Percebe-se, portanto, o claro entendimento do julgado no sentido de se restabelecer a ordem jurídica com o retorno da legislação anterior à implantação do subsídio. Por outras palavras, as vantagens decorrentes de situações especiais de trabalho e aquelas que encontram assento legal específico e que em nada se confundem com “vencimento básico”, não poderão ser rechaçadas por lei ordinária, sob pena de ultraje à Constituição Federal vigente.

Em síntese, a imprecisão vernacular do §4º do artigo 39, ao lançar mão da expressão “parcela única” já denunciada pela doutrina brasileira, inclusive pelo órgão máximo do Judiciário, corrobora nossa conclusão de que a maneira como implantado o subsídio pela Administração Federal é inconstitucional.

Além das inconstitucionalidades mencionadas acima, ao implementar o subsídio como parcela única, o trato dado àqueles servidores que, além de rubricas incorporadas por decisão judicial transitada em julgado, percebiam verbas de natureza pessoal, a exemplo de anuênios, quintos, que, por serem pessoais, os diferenciariam de outros, beira ao “estelionato legal”.

Explica-se: ao mesmo tempo em que se garante o pagamento do que seriam as parcelas de natureza pessoal numa rubrica denominada “parcela complementar de subsídio, de natureza provisória”, ao servidor, enquanto existente tal rubrica, são vedados quaisquer outros acréscimos no subsídio, mesmo que resultante de movimentação na carreira, reajustes, etc.
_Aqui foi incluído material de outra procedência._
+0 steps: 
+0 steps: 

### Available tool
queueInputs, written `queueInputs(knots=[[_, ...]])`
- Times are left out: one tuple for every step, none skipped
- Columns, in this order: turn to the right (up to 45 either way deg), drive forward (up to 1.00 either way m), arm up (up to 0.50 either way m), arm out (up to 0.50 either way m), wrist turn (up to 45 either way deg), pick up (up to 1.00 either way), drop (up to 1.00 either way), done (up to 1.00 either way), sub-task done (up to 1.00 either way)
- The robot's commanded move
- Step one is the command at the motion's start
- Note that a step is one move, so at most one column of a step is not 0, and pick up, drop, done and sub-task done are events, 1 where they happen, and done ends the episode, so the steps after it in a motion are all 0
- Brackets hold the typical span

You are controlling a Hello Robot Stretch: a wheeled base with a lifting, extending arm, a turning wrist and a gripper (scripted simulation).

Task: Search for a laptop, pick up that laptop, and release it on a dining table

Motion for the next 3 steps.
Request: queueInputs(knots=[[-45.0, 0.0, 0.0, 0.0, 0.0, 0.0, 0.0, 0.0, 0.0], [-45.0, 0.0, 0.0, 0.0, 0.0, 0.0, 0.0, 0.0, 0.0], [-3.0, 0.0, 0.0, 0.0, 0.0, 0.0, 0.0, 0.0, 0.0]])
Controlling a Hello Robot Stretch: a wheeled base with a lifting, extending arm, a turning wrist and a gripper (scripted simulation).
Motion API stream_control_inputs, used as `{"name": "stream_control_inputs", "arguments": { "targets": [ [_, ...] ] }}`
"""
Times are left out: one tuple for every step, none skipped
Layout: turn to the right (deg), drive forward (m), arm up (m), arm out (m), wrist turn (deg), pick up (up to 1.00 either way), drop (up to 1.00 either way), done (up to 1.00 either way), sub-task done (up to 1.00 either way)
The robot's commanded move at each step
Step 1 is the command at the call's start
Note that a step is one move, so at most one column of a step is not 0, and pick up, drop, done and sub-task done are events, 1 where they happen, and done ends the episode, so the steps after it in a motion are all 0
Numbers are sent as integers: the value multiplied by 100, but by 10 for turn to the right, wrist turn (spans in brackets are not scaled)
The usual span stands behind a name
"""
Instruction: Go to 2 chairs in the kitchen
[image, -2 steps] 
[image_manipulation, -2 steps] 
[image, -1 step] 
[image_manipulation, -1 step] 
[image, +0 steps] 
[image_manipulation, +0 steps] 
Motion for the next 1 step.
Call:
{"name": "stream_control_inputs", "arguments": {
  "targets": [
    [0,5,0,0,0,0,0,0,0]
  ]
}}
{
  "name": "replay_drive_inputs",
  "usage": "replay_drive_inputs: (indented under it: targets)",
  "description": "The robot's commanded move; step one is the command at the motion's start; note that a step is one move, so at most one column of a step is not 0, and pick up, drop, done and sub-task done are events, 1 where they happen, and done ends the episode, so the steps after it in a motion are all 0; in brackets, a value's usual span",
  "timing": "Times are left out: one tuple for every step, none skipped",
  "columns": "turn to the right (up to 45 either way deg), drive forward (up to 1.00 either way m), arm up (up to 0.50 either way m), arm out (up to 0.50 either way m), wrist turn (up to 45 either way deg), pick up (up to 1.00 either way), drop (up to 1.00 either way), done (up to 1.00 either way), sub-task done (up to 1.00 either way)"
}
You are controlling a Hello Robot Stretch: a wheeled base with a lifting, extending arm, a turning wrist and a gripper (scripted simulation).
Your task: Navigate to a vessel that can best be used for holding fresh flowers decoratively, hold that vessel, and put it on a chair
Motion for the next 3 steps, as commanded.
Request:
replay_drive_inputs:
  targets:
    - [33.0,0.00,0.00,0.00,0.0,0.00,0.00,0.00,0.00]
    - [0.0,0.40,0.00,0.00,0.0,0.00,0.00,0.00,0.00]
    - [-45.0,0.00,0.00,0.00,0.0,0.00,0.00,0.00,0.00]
É dizer: se o servidor recebia X (como remuneração do cargo) e Y (como vantagem pessoal), enquanto permanecer qualquer percentual de Y, sua remuneração total ficará “congelada”, mesmo que a seus pares seja concedido aumento, na medida em que as normas determinam a absorção do Y por ocasião de qualquer reajuste ou alteração do X. É injusto. É anti-isonômico (art. 5o da CF).

Nessa esteira, aliás, restou indiferente à orientação da Suprema Corte, de que não se pode suprimir vantagem pessoal, mesmo no caso de excesso ao teto, do que é exemplo o RE 215612/SP, que traz precedentes nos RE 312.026, DJ 14.12.2001; RE AgRE 255.068, DJ 1.6.2001 e RE AgR 332.360, DJ 15.4.2005, verbis:

“EMENTA: ADMINISTRATIVO. PROCURADORES DO ESTADO DE SÃO PAULO. LEI Nº 10.430, DE 29 DE FEVEREIRO DE 1988, ART. 42. TETO REMUNERATÓRIO. GRATIFICAÇÃO DE GABINETE, ADICIONAL DE FUNÇÃO E HONORÁRIOS ADVOCATÍCIOS. PRECEDENTES.
O plenário deste Tribunal decidiu no sentido de que deverão ser excluídas do cálculo do teto previsto no art. 37, XI, da CF, as vantagens pessoais, como tais, entretanto, consideradas apenas as decorrentes de situação funcional própria do servidor e as que representem uma situação individual ligada à natureza ou às codições de seu trabalho. – Recurso conhecido e provido.
(RE 215612/SP – São Paulo, STF, 2a Turma, Relator p/acórdão Min. Nelson Jobim, in DJ 23.06.2006)

Portanto, em todos os sentidos acima mencionados, restaram evidenciadas as inconstitucionalidades cometidas a direitos de servidores públicos, provenientes de uma conjuntura política no Congresso Nacional cooptada por uma lógica governamental do dia, com o mais completo descaso ao ordenamento jurídico vigente, como se demonstrou, inclusive, pela denúncia formulada pelo Dep. Mauro Lopes (que, como ele mesmo relata, compõe a base política do governo), relator da matéria constante na MP 305/2006, convertida na Lei nº 11.358/2009, o que vulnera o cidadão, restando ao Poder Judiciário a reconstrução da solidez de um sistema jurídico/constitucional que se mostre minimamente respeitável.